Sundays Feast Days are skipped but today is a special one for our family. Marguerite d’Youville is the first Canadian-born saint and foundress of the Grey Nuns of Montreal. My aunt has followed in her footsteps, eventually leading the Western province and then the order into the future. This moment above was captured this summer, in the last days of my aunt’s leadership after 20 years, during a visit to Montreal when we took in Cité Mémoire, an audiovisual display of the history of Montreal. This image of the two women together brings a smile to my face. I think Marguerite would be proud of my aunt and the sisters who have gone on to bring her work of caring for the poor to far-flung corners of the world, both North and South, as well as West.
Marguerite was a widow who like the woman in today’s Gospel, kept knocking at the door, asking for the impossible in a society that was not always as generous and understanding as today’s. Although, saying that as we watch Americans devolve into their politics, makes me wonder if this was the type of prejudice she was up against.
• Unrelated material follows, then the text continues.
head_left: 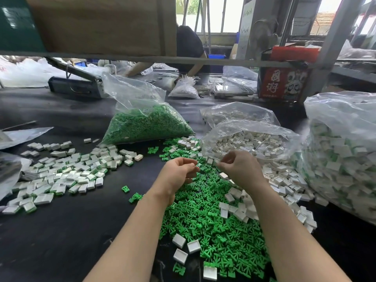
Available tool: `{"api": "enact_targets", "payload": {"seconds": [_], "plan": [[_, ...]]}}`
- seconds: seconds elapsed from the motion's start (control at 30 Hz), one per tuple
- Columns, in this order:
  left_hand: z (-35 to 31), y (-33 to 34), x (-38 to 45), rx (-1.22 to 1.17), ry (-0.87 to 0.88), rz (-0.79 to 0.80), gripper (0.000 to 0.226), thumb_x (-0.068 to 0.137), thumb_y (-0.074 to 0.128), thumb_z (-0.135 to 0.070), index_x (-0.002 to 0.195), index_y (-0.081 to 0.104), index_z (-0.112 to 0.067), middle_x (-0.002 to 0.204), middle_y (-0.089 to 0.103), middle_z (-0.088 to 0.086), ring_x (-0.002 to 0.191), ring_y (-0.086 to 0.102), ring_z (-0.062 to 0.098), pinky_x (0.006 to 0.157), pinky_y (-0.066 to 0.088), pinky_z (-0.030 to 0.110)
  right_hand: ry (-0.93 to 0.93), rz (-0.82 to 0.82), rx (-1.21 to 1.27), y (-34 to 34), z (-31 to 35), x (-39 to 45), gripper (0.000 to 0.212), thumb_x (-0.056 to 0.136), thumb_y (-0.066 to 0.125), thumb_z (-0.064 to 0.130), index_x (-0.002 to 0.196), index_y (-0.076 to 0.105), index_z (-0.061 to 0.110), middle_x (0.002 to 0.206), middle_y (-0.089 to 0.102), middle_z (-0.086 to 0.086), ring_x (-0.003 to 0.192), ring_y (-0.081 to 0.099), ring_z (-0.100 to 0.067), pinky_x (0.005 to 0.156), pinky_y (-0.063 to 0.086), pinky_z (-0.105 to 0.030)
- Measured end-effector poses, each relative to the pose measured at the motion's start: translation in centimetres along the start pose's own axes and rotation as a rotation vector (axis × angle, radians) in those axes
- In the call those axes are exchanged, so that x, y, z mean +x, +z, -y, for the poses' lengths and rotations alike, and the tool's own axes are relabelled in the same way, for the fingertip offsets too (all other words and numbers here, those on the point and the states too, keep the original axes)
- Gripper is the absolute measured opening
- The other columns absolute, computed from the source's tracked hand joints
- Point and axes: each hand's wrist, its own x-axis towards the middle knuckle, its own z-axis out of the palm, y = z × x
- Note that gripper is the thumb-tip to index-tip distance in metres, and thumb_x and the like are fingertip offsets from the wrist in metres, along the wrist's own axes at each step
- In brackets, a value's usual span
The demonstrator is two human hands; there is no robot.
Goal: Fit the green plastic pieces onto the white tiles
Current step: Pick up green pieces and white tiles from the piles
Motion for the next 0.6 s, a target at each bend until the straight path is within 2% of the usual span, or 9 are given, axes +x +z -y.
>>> {"api": "enact_targets", "payload": {"seconds": [0.1, 0.17, 0.27, 0.33, 0.4, 0.47, 0.53, 0.6], "plan": [[-0.2, 0.2, -0.2, -0.053, 0.032, 0.059, 0.012, 0.095, 0.06, -0.013, 0.103, 0.068, -0.011, 0.087, 0.076, 0.0, 0.074, 0.068, 0.01, 0.062, 0.053, 0.022, -0.11, 0.01, 0.316, -0.3, 1.1, -0.3, 0.017, 0.083, 0.075, 0.027, 0.088, 0.068, 0.012, 0.083, 0.069, -0.002, 0.074, 0.065, -0.014, 0.066, 0.053, -0.023], [-0.4, 0.4, -0.4, -0.106, 0.057, 0.111, 0.016, 0.089, 0.068, -0.02, 0.103, 0.069, -0.012, 0.088, 0.076, 0.002, 0.075, 0.069, 0.01, 0.063, 0.053, 0.021, -0.21, -0.019, 0.313, -0.2, 1.5, -0.4, 0.016, 0.081, 0.077, 0.028, 0.085, 0.069, 0.015, 0.082, 0.07, 0.003, 0.07, 0.063, -0.004, 0.063, 0.051, -0.018], [-0.6, 0.7, -0.6, -0.189, 0.102, 0.141, 0.036, 0.072, 0.077, -0.032, 0.101, 0.072, -0.012, 0.087, 0.076, 0.003, 0.077, 0.07, 0.013, 0.063, 0.054, 0.021, -0.336, -0.071, 0.274, 0.4, 2.1, -0.8, 0.01, 0.079, 0.079, 0.023, 0.082, 0.071, 0.019, 0.078, 0.069, 0.011, 0.06, 0.057, 0.008, 0.054, 0.042, -0.009], [-0.5, 0.7, -0.6, -0.213, 0.151, 0.097, 0.032, 0.069, 0.077, -0.029, 0.096, 0.074, -0.013, 0.083, 0.076, 0.004, 0.073, 0.069, 0.013, 0.061, 0.053, 0.019, -0.38, -0.081, 0.287, 0.7, 2.4, -0.8, 0.01, 0.079, 0.079, 0.016, 0.082, 0.071, 0.02, 0.076, 0.067, 0.014, 0.058, 0.056, 0.008, 0.053, 0.041, -0.007], [-0.5, 0.5, -0.4, -0.232, 0.194, 0.058, 0.021, 0.074, 0.076, -0.019, 0.094, 0.075, -0.016, 0.083, 0.076, 0.004, 0.073, 0.069, 0.011, 0.062, 0.053, 0.018, -0.373, -0.064, 0.283, 1.1, 2.3, -0.7, 0.011, 0.082, 0.077, 0.013, 0.088, 0.069, 0.018, 0.081, 0.067, 0.012, 0.062, 0.058, 0.006, 0.057, 0.045, -0.009], [-0.5, 0.2, -0.3, -0.244, 0.239, 0.029, 0.018, 0.083, 0.072, -0.008, 0.099, 0.074, -0.016, 0.086, 0.076, 0.006, 0.074, 0.067, 0.011, 0.064, 0.053, 0.017, -0.308, -0.036, 0.196, 1.3, 2.1, -0.5, 0.01, 0.085, 0.073, 0.014, 0.093, 0.067, 0.017, 0.085, 0.068, 0.008, 0.07, 0.061, 0.002, 0.069, 0.054, -0.018], [-0.7, 0.1, -0.3, -0.215, 0.284, 0.008, 0.021, 0.087, 0.069, -0.006, 0.105, 0.073, -0.016, 0.091, 0.075, 0.008, 0.077, 0.064, 0.011, 0.068, 0.052, 0.018, -0.255, 0.064, 0.037, 1.6, 1.6, -0.4, 0.012, 0.087, 0.072, 0.019, 0.098, 0.068, 0.017, 0.092, 0.069, 0.005, 0.082, 0.065, -0.006, 0.082, 0.057, -0.031], [-0.8, 0.1, -0.4, -0.194, 0.331, -0.006, 0.022, 0.088, 0.068, -0.005, 0.106, 0.073, -0.017, 0.09, 0.075, 0.002, 0.078, 0.064, 0.008, 0.069, 0.052, 0.018, -0.257, 0.201, -0.124, 2.1, 1.4, -0.6, 0.026, 0.085, 0.074, 0.033, 0.108, 0.069, 0.024, 0.105, 0.067, 0.005, 0.096, 0.062, -0.009, 0.091, 0.054, -0.034]]}}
People called her names and a number of tragedies such as the burning of the hospital were setbacks that needed to be overcome. People did not understand her compassion for the poor. Marguerite placed her trust in Divine Providence and in the words that Jesus says in today’s Gospel to pray always and not to lose heart.
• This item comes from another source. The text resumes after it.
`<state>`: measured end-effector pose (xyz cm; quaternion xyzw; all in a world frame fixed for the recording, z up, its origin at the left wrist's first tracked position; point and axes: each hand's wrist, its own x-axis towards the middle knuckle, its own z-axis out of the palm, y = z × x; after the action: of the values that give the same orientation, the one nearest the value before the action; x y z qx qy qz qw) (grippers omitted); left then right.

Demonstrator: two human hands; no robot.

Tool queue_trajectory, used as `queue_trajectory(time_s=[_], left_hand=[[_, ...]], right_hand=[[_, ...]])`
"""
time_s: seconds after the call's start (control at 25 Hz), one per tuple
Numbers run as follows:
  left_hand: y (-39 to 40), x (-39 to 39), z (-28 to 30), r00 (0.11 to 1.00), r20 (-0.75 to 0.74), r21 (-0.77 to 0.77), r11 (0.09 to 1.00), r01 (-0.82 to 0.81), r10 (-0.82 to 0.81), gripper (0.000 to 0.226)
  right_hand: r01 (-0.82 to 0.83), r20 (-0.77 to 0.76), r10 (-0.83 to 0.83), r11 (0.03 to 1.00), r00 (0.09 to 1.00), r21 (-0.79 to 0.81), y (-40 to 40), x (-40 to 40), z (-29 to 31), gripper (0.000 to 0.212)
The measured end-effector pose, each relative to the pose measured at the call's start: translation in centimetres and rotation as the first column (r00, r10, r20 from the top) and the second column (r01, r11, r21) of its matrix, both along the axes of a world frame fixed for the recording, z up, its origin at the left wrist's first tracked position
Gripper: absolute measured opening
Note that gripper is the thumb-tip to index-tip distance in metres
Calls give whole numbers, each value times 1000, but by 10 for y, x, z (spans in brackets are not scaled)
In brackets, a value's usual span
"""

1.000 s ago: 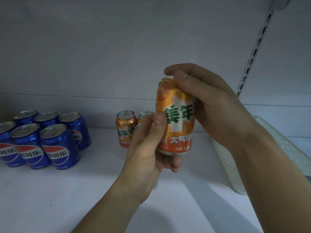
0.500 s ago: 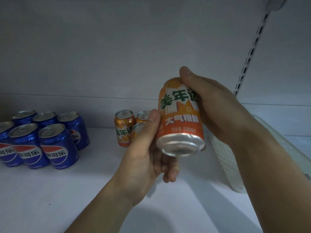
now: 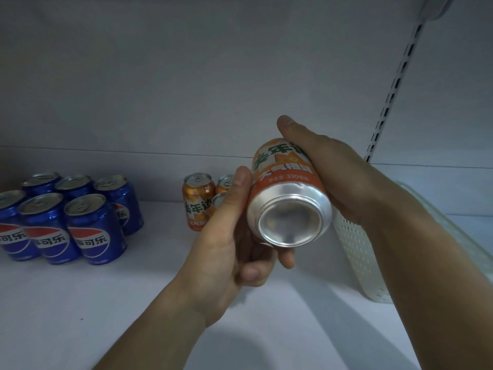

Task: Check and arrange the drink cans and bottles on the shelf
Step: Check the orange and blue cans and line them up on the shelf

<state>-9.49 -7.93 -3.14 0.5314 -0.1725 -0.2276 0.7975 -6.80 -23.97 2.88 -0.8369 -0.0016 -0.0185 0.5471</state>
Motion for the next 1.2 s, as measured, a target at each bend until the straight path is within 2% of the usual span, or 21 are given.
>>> queue_trajectory(time_s=[0.12,0.24,0.44,0.56,0.72,0.84,0.96,1.0,1.08,1.2], left_hand=[[7,1,-3,998,53,30,999,-32,30,63],[16,7,-9,982,166,35,995,-99,92,53],[30,11,-8,860,411,67,931,-359,302,38],[38,5,-2,804,502,75,909,-409,320,45],[51,0,3,763,556,110,881,-460,330,45],[59,-1,2,789,554,132,908,-398,265,46],[72,8,-9,811,528,142,914,-379,254,40],[78,14,-15,815,518,155,908,-389,260,42],[92,30,-24,826,499,198,893,-403,262,64],[108,47,-32,826,487,261,855,-447,283,85]], right_hand=[[-91,50,98,987,994,-135,4,-2,3,49],[-236,149,263,955,953,-178,9,-8,11,47],[-338,302,398,912,866,-233,3,-17,22,46],[-345,320,418,901,850,-262,3,-26,26,61],[-298,335,404,897,851,-325,14,-39,19,73],[-265,371,356,924,858,-274,22,-41,7,71],[-282,330,357,925,874,-254,37,-29,5,69],[-289,307,373,914,876,-286,44,-22,7,69],[-283,261,406,870,876,-405,62,0,13,65],[-272,161,447,752,880,-601,92,36,29,56]])
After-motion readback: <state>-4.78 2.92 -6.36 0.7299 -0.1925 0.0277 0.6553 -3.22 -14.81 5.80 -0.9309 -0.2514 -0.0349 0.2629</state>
Marguerite knew how important prayer was and in reading biographies about her it becomes apparent that she prayed without losing heart. One incident that is mentioned as a miracle is the appearance of several bags of flour that appear in the storage room when food supplies have run out during the war and the hospital is full of people. As if by magic, these bags materialize. God is faithful. She seemed to not lose heart when the struggles seemed overwhelming.
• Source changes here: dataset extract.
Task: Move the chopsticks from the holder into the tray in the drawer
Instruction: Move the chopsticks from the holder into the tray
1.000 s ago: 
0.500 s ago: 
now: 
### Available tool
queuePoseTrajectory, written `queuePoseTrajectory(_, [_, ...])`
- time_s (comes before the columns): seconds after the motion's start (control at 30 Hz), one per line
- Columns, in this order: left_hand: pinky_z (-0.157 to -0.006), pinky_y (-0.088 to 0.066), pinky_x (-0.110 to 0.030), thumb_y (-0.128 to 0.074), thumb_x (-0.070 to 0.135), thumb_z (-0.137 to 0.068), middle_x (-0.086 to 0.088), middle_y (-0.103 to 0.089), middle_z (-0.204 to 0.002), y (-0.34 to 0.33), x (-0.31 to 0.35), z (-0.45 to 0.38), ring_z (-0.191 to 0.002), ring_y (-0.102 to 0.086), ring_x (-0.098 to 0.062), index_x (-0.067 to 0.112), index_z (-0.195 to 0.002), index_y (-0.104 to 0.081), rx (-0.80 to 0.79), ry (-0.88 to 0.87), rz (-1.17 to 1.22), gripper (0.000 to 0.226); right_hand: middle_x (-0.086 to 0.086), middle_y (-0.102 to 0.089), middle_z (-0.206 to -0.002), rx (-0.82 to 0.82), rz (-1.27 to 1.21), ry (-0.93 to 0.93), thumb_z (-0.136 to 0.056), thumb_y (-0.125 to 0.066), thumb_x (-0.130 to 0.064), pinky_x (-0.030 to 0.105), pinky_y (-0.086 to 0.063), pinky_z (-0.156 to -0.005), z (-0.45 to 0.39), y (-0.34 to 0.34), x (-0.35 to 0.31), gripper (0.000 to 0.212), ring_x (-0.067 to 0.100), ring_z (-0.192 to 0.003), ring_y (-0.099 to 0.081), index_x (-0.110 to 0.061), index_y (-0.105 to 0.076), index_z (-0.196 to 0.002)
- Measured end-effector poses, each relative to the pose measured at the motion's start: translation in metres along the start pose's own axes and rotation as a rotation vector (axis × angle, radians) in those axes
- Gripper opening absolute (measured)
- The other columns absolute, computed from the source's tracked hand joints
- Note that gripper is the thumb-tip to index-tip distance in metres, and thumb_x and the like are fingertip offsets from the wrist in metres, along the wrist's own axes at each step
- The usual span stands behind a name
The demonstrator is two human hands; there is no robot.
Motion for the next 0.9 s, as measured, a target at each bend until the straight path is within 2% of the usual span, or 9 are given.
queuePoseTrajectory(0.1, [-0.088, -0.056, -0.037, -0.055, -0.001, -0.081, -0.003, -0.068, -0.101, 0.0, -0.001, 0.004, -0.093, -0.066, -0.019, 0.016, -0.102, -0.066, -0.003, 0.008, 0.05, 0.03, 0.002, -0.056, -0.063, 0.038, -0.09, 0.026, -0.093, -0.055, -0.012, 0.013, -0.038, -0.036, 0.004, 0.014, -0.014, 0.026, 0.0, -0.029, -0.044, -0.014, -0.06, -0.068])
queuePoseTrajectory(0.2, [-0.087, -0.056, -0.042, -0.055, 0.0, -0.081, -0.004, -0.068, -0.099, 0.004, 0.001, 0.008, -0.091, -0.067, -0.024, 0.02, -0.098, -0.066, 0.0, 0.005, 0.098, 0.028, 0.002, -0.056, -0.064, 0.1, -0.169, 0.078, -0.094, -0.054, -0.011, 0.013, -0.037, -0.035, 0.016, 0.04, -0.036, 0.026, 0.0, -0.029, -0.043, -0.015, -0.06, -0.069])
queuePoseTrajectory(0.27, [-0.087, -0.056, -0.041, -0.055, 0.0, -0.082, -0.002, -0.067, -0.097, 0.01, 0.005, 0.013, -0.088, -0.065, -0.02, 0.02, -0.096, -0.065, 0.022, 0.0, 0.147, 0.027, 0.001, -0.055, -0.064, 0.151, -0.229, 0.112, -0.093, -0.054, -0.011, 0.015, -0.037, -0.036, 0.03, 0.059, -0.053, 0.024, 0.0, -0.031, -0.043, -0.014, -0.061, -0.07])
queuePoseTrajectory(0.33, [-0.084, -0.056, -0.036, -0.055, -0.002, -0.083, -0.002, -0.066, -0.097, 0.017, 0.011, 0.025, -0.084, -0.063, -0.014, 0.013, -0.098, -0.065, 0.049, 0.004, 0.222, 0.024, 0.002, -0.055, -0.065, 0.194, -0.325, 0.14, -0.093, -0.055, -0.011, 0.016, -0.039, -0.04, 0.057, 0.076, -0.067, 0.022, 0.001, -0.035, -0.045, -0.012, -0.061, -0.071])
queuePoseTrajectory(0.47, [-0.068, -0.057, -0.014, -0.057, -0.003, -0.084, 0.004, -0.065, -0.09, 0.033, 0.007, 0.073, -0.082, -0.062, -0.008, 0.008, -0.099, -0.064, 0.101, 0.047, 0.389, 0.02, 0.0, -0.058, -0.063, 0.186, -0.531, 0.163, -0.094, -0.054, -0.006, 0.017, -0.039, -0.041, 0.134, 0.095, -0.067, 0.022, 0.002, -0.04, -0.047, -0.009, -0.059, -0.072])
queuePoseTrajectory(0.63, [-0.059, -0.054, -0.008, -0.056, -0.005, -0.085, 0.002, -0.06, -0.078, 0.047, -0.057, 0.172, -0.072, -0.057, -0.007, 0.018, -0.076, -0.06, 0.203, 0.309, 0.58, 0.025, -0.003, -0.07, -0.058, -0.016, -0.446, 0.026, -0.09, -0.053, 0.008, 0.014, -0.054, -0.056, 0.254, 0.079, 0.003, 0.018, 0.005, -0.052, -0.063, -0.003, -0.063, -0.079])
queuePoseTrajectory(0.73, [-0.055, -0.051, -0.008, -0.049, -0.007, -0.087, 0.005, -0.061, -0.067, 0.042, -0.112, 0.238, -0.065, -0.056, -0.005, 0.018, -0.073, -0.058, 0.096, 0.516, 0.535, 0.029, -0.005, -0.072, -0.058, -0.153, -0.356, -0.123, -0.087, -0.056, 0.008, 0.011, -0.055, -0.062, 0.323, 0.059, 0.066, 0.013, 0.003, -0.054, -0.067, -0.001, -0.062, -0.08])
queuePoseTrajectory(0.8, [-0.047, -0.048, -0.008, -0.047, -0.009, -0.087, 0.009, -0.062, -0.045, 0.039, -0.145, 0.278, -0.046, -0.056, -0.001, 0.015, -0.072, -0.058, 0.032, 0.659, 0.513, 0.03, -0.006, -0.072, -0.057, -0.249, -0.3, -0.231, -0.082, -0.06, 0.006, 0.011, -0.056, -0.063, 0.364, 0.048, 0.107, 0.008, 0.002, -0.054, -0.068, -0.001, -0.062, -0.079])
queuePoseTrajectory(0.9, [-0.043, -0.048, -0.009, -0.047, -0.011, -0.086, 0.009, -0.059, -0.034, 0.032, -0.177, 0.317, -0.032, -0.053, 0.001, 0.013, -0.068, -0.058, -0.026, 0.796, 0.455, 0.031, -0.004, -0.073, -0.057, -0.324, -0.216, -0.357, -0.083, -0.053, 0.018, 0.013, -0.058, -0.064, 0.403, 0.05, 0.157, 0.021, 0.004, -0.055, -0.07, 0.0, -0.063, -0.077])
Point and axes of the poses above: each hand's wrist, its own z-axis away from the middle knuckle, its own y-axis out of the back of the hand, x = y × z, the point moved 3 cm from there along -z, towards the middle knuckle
May we all find a cause that we are passionate enough to keep knocking at the door of those who have the power to change things. May we know that God does hear the cry of the poor among us and may we too walk in St. Marguerite’s footsteps and not delay in helping them.
What makes you knock persistently at the door for change?
Have you lost heart and stopped praying?
You are listening for the knock, heard above the raucous, ceaseless cry of the poor. You hear us even before we lift our hand to the door. Teach us to knock, seek, and ask for those in need–for widows, for Indigenous murdered and missing Aboriginal women, for those with dementia, for those who are haunted by thoughts of suicide, for suffering physically, for the ones struggling to take their last breath, for homeless people, for the mentally ill, and for all the”poor” who raise their voice to you. Amen.